N-gram for pretraining

Model structure shown below.

ZEN model will have word and its related N-gram is encoded, how the combination of this, that is the matrix added.

• l v_li first layer output is character_encoder the i-th character in the hidden output

• u_lik 是第l层和第i个character有关的第k个N-gram。需要注意的是这里一个字可以被包含到多个N-gram中，例如 粤港澳大湾区和港澳
  那么对于第l层encoder这种增强可以表示为
  

• V_l是这一层的embedding matrix

• U_l是character-N-gram相关矩阵

• M是N-gram matrix
  需要注意的是如果这个字被masked掉了，那么这个字的N-gram就不会被加进去了。

ZEN Encoder的代码如下，其中hidden_states加上了N-Gram经过attention的结果。

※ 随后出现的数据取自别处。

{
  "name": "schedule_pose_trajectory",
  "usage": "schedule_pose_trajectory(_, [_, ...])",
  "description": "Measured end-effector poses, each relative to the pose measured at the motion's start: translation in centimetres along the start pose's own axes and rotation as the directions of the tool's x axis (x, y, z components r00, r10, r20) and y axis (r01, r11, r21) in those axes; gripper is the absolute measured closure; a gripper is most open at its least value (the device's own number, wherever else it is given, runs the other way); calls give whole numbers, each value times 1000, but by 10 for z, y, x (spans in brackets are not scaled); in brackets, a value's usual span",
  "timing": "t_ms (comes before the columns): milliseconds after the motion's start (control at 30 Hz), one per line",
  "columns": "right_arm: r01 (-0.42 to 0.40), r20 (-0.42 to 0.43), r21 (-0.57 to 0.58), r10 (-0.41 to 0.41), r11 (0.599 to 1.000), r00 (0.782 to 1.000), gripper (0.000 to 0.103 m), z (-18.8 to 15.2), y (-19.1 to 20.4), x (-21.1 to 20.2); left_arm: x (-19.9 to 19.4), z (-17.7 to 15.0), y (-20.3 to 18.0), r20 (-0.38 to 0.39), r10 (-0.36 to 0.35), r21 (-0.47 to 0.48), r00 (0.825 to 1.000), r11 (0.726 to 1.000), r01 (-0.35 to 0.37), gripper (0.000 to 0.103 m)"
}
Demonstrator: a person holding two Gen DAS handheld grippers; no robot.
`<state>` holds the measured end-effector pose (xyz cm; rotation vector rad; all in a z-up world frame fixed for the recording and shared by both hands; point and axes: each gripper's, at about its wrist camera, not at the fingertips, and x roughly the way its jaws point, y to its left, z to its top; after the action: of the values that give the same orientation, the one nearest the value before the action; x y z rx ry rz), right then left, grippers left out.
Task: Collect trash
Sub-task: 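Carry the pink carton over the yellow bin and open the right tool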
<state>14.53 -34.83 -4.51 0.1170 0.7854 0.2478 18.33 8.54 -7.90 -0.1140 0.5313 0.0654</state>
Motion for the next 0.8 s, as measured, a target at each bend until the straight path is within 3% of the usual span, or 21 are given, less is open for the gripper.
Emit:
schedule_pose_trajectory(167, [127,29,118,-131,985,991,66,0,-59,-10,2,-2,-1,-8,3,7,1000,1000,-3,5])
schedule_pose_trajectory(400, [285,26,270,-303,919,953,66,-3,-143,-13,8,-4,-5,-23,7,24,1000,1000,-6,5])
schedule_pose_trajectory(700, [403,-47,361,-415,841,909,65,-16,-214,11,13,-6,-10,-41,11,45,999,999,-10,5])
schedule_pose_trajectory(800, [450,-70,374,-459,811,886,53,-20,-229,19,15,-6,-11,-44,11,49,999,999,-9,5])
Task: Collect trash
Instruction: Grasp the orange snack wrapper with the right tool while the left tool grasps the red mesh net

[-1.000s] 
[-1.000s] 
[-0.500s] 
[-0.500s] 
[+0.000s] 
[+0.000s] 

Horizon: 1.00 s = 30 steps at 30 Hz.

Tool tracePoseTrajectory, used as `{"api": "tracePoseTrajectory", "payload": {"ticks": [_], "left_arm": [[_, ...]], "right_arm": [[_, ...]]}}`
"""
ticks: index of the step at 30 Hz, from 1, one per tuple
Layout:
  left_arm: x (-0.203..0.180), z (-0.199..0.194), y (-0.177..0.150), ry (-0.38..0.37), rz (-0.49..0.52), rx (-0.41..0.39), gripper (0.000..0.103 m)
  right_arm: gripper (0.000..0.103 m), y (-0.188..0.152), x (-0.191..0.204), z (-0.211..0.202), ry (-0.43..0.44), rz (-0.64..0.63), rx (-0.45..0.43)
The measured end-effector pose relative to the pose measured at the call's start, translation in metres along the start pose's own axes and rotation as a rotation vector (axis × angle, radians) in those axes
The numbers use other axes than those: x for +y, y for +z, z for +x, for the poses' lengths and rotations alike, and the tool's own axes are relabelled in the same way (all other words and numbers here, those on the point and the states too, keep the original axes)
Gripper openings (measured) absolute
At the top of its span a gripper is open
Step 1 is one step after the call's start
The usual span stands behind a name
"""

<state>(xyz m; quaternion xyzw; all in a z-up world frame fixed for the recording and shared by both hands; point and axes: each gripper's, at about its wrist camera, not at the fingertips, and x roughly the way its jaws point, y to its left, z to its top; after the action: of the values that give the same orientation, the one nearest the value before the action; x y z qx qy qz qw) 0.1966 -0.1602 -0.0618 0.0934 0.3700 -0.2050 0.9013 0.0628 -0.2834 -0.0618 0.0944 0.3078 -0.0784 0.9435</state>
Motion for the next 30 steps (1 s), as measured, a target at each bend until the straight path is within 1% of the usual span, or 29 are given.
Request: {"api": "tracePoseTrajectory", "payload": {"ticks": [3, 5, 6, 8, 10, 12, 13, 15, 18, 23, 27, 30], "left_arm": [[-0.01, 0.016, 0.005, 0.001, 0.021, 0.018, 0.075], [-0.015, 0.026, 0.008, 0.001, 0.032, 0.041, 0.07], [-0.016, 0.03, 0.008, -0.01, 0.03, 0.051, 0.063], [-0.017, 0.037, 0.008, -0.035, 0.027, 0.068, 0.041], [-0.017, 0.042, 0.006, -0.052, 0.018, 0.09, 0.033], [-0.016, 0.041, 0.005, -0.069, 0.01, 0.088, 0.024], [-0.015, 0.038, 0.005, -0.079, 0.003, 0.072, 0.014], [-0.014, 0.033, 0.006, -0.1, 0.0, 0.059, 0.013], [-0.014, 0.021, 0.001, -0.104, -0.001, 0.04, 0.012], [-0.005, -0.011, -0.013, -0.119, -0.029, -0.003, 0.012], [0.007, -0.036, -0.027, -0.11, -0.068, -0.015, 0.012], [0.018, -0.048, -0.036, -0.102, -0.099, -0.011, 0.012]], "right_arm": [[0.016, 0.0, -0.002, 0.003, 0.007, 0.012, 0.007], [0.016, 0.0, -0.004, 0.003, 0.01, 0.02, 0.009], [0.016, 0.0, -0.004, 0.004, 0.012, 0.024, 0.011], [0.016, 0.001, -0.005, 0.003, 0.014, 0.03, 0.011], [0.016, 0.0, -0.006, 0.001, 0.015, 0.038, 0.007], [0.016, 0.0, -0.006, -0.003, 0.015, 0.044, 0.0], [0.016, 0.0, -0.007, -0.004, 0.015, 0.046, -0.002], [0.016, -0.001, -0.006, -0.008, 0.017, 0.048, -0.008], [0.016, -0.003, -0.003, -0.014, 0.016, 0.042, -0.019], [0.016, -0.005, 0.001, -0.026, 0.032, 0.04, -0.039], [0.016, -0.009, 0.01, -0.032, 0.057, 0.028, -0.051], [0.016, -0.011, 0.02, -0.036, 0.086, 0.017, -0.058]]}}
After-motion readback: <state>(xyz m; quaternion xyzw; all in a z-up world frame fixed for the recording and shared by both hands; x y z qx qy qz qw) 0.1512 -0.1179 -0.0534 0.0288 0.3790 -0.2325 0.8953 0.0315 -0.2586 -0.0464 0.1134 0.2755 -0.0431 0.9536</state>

class ZenEncoder(nn.Module):
    def __init__(self, config, output_attentions=False, keep_multihead_output=False):
        super(ZenEncoder, self).__init__()
        self.output_attentions = output_attentions
        layer = BertLayer(config, output_attentions=output_attentions,
                          keep_multihead_output=keep_multihead_output)
        self.layer = nn.ModuleList([copy.deepcopy(layer) for _ in range(config.num_hidden_layers)])
        self.word_layers = nn.ModuleList([copy.deepcopy(layer) for _ in range(config.num_hidden_word_layers)])
        self.num_hidden_word_layers = config.num_hidden_word_layers

    def forward(self, hidden_states, ngram_hidden_states, ngram_position_matrix, attention_mask,
                ngram_attention_mask,
                output_all_encoded_layers=True, head_mask=None):
        # Need to check what is the attention masking doing here
        all_encoder_layers = []
        all_attentions = []
        num_hidden_ngram_layers = self.num_hidden_word_layers
        for i, layer_module in enumerate(self.layer):
            hidden_states = layer_module(hidden_states, attention_mask, head_mask[i])
            if i < num_hidden_ngram_layers:
                ngram_hidden_states = self.word_layers[i](ngram_hidden_states, ngram_attention_mask, head_mask[i])
                if self.output_attentions:
                    ngram_attentions, ngram_hidden_states = ngram_hidden_states
            if self.output_attentions:
                attentions, hidden_states = hidden_states
                all_attentions.append(attentions)
            hidden_states += torch.bmm(ngram_position_matrix.float(), ngram_hidden_states.float())
            if output_all_encoded_layers:
                all_encoder_layers.append(hidden_states)
        if not output_all_encoded_layers:
            all_encoder_layers.append(hidden_states)
        if self.output_attentions:
            return all_attentions, all_encoder_layers
        return all_encoder_layers

实验结果

实验设置

论文使用了中文wiki作为语料，并去除了标点符号，进行了简体转化，对英文字母统一转为小写的数据清洗。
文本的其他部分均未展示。